Several House lawmakers in February accused the department of improperly redacting Epstein-related files before they were published.

The FBI allegedly “scrubbed these files in March,” Rep. Ro Khanna (D-Calif.) said at the time, saying that the process occurred before the Epstein Files Transparency Act was passed.

“The Epstein Files Transparency Act requires them to unredact those FBI files,” he said, according to a House transcript.

Khanna said the DOJ also told him and other lawmakers that the FBI had sent those files to the DOJ before publication.

“FBI sent scrubbed files,” he said. “That means the survivors’ statements to the FBI, naming rich and powerful men who went to Epstein’s island … are all hidden. They are all redacted.”
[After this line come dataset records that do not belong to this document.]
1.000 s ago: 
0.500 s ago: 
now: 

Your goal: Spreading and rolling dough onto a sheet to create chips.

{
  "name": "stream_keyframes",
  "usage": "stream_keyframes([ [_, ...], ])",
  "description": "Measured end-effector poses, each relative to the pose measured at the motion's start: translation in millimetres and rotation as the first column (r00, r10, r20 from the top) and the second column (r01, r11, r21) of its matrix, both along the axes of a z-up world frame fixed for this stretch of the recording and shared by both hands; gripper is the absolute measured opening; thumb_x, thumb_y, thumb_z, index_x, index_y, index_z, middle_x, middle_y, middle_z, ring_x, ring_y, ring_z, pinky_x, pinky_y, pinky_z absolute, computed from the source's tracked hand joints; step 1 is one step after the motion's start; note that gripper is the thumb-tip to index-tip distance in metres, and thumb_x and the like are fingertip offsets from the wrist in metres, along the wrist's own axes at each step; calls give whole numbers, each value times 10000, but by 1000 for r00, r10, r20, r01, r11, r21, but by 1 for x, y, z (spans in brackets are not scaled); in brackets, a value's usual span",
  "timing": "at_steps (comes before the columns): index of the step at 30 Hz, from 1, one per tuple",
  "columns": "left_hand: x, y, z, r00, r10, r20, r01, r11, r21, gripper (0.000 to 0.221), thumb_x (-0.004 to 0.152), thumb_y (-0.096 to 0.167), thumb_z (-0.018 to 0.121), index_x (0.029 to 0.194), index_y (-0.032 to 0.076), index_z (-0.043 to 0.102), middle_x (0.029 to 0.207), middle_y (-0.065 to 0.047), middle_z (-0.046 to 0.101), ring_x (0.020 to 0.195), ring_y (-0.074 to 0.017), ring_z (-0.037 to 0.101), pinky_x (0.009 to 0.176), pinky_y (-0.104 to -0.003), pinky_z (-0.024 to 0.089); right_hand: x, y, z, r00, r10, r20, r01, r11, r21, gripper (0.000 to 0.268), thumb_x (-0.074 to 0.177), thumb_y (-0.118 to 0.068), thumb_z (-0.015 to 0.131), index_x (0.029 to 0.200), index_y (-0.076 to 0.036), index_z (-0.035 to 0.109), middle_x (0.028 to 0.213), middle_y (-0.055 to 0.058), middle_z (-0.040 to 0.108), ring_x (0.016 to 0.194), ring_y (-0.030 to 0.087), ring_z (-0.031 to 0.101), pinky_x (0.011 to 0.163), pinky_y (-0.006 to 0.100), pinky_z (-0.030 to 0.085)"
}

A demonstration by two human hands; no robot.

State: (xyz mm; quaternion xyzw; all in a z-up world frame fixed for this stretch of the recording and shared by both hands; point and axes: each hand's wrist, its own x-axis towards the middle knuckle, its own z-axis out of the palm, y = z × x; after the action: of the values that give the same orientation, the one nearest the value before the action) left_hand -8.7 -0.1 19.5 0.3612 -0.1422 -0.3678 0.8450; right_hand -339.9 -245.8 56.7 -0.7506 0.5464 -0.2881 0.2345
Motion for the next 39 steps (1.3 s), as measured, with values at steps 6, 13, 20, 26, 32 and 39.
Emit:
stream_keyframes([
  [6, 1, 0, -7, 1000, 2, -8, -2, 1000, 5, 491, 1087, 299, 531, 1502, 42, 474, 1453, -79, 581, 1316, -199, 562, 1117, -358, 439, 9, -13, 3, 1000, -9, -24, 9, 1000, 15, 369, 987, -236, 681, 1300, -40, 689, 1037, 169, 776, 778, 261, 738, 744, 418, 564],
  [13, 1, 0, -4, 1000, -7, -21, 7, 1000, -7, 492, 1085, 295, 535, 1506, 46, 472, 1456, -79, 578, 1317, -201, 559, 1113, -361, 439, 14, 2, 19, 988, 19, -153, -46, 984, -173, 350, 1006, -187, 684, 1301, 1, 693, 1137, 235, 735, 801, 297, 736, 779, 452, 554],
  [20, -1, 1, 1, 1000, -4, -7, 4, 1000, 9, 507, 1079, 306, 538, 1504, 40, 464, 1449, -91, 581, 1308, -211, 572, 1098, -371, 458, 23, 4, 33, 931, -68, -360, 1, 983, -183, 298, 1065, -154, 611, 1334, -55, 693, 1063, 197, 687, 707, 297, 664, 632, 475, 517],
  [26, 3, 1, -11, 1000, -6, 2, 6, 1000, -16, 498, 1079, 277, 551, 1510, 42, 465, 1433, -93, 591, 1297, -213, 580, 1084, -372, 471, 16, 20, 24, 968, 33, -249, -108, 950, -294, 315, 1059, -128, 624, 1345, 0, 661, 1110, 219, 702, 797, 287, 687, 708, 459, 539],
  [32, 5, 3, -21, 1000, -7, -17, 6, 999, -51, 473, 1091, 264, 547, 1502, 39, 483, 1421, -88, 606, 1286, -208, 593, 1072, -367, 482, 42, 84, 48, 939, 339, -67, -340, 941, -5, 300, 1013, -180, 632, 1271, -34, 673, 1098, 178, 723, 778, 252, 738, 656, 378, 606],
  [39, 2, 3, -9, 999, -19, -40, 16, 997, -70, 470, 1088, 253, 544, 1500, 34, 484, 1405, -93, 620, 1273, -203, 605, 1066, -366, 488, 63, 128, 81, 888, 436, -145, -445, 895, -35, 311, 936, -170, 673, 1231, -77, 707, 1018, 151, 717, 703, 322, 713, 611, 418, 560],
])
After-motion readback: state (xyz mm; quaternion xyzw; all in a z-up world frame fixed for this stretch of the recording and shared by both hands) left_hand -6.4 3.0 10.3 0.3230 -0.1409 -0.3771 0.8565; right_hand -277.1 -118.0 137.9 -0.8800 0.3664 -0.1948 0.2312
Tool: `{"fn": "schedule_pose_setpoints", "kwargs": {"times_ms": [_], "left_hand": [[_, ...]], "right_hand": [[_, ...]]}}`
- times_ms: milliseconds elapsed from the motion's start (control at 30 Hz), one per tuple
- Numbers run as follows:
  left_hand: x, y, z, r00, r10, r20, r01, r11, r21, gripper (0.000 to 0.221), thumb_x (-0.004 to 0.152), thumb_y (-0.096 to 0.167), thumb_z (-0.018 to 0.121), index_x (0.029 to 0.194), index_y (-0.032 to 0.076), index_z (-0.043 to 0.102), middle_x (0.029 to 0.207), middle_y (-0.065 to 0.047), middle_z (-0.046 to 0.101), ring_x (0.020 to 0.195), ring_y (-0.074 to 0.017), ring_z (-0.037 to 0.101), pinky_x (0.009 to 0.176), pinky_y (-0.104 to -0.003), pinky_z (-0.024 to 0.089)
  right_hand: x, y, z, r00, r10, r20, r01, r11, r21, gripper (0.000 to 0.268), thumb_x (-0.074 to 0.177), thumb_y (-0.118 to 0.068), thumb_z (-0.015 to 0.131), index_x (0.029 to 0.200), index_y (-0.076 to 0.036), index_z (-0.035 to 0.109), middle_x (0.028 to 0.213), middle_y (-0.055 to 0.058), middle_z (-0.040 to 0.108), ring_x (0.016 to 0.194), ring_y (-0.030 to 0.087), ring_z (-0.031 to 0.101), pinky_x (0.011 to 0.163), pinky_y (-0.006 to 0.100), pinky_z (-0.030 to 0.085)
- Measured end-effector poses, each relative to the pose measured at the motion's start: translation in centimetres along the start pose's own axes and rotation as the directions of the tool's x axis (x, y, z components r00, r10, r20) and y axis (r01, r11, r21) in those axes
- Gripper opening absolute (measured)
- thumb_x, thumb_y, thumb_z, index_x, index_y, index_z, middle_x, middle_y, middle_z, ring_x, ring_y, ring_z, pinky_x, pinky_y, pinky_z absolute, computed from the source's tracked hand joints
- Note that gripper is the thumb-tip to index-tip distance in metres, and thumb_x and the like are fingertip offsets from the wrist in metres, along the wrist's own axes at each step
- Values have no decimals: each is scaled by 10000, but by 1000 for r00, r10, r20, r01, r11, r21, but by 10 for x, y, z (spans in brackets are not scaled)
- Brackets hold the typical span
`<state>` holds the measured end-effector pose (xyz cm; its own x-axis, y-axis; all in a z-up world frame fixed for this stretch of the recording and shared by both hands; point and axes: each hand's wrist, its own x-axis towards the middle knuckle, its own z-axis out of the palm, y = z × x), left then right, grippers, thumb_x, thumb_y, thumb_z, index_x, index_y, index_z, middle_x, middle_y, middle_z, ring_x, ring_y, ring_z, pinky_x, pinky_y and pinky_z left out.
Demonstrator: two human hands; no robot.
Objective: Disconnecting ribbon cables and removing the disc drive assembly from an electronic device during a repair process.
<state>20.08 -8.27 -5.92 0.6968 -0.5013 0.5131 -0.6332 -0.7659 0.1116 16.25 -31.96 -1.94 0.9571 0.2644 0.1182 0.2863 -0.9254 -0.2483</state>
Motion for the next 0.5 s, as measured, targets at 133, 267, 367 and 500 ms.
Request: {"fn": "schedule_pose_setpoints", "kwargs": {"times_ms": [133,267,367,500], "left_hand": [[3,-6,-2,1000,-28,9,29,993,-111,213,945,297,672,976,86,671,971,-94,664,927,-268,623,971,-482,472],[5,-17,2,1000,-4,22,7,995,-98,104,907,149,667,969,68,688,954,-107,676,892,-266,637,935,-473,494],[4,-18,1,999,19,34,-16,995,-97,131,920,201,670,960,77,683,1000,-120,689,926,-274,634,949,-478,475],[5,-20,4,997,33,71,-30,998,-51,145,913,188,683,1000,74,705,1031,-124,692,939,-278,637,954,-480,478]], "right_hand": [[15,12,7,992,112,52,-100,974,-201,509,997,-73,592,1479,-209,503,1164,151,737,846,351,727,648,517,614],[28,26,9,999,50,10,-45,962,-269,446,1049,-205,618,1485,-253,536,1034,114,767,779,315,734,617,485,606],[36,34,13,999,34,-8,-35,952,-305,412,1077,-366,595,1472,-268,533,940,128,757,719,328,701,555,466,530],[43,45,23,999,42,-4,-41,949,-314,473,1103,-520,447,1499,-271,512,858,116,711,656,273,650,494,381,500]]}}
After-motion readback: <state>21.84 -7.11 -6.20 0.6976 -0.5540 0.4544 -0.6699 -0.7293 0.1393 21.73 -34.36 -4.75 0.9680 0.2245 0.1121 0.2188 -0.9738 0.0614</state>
Blanche, in a post on X in February, responded to a separate Khanna claim of improper redactions and asserted that blacked-out text in one file was an email address. The redaction was consistent with the text of the law, he said.

“The law requires redactions for personally identifiable information, including if in an email address,” Blanche said. “And you know that the [individual’s] name is available unredacted in the files.”

Epstein, who was registered as a sex offender after a 2008 Florida conviction, was separately accused by federal prosecutors in 2019 of the sex-trafficking of minors. He committed suicide in his jail cell in the Manhattan borough of New York City in August 2019 while awaiting trial on those charges.

Maxwell is currently serving a 20-year federal prison sentence after a jury convicted her on sex-trafficking charges in connection with Epstein.

On April 2, President Donald Trump announced that Bondi would be leaving her position for a private-sector job and named Blanche, his former personal attorney, to become the chief U.S. prosecutor.

The DOJ did not immediately respond to an Epoch Times request for comment.